Aim of the task:
Going through the lines below, tally those that include "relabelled", and give only the number.
=== Begin Enclosure ===
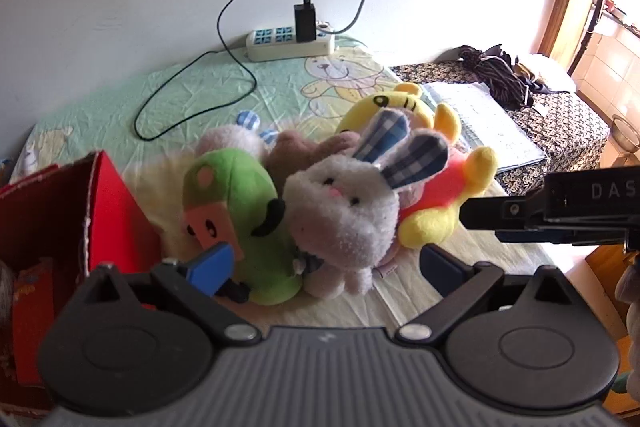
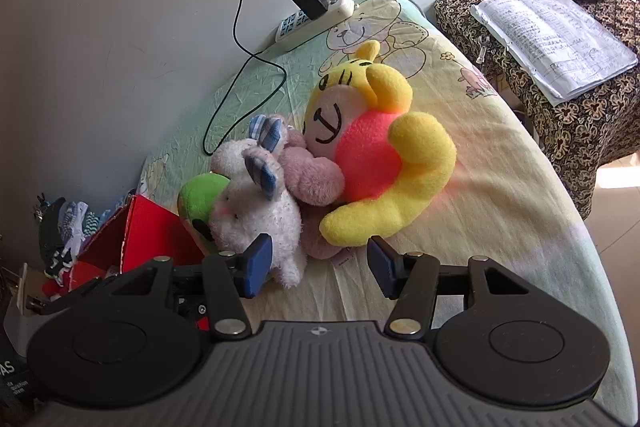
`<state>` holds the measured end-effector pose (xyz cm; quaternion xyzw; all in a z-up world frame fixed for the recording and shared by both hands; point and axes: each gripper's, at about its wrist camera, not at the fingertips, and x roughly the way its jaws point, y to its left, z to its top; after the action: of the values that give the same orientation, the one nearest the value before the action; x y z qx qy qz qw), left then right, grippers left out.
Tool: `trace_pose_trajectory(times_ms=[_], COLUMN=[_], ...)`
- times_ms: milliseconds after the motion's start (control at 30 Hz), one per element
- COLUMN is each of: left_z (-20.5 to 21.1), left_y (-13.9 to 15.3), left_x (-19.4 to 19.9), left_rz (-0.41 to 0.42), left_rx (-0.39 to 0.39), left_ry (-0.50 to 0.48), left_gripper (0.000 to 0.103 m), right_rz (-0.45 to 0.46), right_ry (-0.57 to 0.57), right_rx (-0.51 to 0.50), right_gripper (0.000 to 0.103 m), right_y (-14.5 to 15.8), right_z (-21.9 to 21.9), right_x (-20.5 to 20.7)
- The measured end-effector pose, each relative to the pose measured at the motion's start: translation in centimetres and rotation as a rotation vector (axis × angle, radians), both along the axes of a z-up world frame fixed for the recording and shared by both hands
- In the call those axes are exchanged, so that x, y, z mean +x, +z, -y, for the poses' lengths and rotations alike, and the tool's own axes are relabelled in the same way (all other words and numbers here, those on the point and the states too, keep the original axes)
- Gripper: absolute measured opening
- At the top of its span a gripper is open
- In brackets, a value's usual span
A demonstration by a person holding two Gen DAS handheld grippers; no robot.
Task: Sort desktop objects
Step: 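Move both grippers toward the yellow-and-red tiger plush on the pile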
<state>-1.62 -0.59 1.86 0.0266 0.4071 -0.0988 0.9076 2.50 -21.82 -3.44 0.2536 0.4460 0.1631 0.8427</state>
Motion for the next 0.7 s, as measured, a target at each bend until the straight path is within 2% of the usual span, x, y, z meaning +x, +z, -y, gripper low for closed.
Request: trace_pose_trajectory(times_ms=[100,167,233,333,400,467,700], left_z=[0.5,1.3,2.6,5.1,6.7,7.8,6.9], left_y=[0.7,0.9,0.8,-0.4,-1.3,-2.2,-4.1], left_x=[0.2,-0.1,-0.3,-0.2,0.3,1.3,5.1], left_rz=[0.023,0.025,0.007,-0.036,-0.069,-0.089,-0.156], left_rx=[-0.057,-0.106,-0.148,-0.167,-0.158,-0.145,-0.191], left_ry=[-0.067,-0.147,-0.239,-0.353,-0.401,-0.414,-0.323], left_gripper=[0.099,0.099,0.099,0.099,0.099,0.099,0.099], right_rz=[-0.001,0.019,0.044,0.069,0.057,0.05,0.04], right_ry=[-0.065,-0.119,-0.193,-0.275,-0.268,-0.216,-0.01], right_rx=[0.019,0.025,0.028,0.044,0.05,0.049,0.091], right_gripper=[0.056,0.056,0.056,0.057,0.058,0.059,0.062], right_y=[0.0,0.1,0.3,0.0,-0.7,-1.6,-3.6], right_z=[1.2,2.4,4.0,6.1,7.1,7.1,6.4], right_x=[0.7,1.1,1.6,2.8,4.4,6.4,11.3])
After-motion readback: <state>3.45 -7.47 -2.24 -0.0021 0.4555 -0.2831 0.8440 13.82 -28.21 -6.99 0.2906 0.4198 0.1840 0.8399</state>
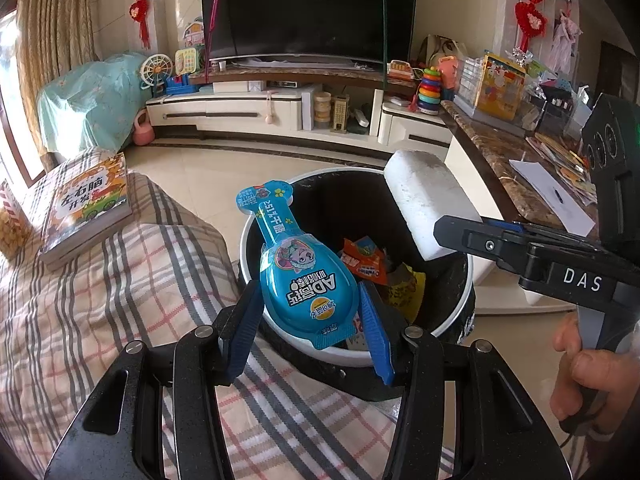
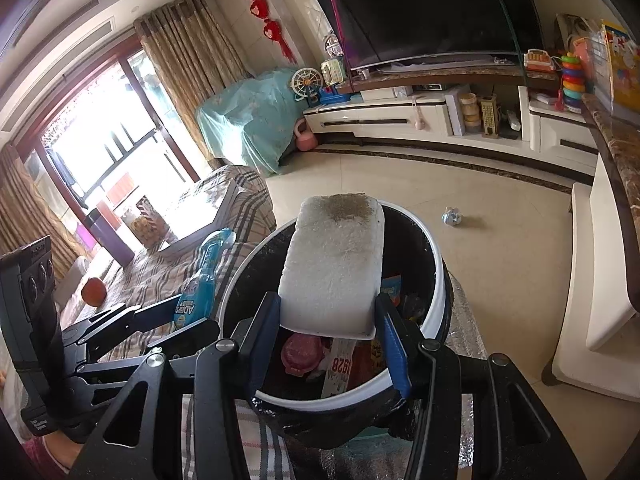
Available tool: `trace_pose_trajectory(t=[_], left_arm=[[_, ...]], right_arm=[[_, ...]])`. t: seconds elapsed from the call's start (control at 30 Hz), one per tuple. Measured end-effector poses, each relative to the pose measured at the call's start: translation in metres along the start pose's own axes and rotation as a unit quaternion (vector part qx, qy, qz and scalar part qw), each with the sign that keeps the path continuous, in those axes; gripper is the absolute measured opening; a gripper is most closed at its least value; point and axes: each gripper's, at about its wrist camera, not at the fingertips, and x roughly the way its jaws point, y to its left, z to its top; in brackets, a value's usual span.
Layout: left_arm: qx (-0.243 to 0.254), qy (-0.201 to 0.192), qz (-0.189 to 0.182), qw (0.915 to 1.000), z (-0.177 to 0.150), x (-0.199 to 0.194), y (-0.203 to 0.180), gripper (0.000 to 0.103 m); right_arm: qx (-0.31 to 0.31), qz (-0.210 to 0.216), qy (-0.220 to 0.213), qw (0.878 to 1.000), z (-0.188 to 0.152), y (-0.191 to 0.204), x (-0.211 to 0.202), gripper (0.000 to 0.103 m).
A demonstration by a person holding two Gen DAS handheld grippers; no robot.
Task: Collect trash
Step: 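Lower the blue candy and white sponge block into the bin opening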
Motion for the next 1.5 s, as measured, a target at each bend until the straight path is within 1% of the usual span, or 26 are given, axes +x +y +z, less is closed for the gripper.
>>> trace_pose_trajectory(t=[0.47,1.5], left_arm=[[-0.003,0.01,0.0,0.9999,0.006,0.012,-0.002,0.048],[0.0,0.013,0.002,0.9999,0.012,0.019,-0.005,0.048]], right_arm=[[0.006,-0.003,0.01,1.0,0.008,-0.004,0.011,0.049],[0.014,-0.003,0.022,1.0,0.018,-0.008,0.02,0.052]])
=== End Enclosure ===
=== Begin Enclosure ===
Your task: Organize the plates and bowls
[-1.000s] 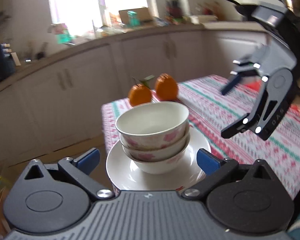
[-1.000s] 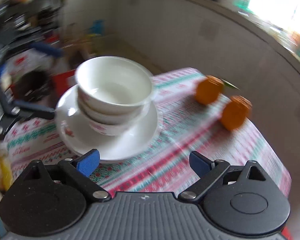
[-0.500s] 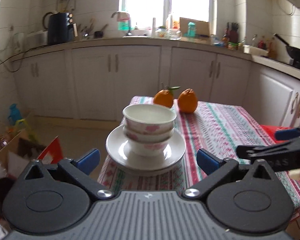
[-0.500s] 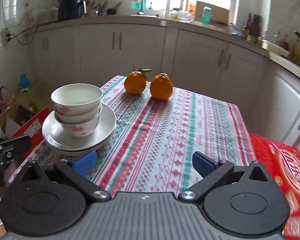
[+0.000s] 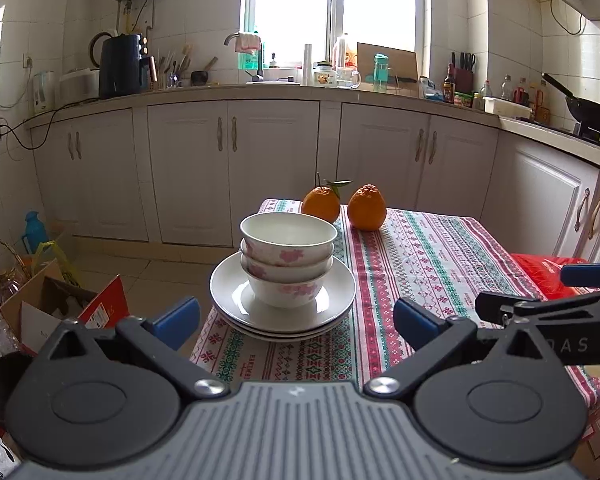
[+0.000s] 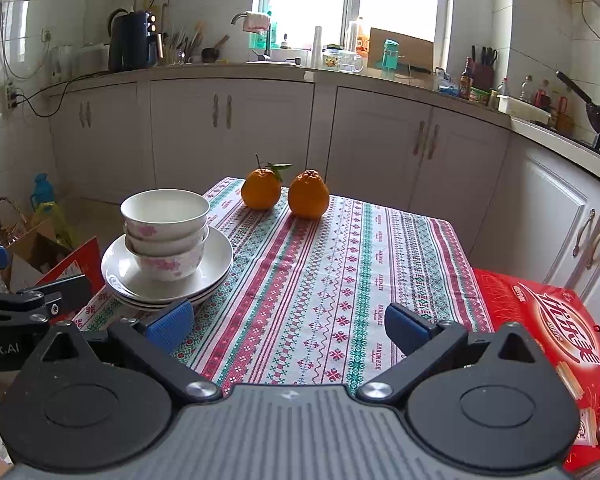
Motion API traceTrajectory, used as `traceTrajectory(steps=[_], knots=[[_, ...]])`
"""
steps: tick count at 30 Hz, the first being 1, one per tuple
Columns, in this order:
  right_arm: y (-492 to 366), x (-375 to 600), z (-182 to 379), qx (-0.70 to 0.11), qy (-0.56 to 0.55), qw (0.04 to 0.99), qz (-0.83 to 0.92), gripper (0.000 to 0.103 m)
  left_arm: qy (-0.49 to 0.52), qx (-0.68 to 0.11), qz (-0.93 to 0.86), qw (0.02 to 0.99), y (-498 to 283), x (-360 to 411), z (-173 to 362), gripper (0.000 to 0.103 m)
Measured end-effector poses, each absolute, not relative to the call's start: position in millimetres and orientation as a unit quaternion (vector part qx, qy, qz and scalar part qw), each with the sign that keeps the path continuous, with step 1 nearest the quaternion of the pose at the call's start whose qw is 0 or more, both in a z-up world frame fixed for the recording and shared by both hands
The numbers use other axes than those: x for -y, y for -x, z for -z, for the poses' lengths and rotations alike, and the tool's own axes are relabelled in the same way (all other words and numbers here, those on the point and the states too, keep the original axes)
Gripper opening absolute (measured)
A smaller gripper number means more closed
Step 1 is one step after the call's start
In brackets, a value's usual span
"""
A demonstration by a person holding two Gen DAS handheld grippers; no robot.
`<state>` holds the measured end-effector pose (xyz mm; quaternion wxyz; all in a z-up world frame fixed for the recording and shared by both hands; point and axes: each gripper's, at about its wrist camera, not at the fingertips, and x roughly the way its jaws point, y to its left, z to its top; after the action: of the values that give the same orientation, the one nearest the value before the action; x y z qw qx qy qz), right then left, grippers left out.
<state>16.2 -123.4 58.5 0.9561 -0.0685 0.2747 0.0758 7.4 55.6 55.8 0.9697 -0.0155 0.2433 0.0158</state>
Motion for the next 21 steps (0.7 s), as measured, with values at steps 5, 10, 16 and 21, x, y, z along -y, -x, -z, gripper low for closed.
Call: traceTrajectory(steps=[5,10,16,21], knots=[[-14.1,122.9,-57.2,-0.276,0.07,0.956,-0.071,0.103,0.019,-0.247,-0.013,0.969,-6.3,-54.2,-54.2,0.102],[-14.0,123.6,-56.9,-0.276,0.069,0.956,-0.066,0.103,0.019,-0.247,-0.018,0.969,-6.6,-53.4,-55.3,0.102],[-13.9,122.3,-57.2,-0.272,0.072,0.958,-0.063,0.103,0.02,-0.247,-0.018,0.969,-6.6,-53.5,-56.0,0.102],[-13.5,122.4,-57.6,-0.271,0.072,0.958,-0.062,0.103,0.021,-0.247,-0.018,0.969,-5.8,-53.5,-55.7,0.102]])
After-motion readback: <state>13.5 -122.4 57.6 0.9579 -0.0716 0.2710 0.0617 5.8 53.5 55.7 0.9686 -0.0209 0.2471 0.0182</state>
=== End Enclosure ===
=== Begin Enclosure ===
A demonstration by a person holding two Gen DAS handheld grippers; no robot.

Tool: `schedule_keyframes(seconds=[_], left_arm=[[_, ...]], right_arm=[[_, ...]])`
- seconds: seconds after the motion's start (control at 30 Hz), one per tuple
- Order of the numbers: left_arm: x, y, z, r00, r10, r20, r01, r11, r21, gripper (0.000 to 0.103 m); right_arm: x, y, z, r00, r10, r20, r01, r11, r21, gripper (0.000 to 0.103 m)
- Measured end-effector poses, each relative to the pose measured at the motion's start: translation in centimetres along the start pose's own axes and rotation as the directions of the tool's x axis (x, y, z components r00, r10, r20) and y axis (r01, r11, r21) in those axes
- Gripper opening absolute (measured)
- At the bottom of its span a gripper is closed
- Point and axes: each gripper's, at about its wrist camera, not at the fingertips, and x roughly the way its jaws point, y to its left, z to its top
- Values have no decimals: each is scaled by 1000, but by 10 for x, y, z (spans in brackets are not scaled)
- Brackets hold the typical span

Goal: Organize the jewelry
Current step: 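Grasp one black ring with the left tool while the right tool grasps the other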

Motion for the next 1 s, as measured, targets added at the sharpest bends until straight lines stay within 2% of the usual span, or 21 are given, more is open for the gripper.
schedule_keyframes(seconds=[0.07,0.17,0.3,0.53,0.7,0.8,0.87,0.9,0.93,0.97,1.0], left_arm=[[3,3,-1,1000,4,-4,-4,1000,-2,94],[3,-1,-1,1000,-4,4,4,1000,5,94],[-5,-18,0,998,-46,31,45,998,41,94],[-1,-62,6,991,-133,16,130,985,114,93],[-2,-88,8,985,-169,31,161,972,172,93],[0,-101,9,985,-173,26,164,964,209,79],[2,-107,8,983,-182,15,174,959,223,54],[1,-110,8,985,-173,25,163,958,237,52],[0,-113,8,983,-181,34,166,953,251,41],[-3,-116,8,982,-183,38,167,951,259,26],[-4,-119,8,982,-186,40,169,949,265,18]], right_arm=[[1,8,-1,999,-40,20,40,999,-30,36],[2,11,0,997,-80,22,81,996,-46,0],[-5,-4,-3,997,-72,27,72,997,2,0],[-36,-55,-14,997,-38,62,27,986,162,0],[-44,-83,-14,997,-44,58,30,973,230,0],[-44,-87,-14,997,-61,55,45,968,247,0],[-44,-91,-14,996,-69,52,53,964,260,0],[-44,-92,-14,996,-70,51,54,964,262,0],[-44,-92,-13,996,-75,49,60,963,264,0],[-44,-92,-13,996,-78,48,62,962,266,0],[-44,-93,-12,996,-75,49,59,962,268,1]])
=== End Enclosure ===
Answer space:
2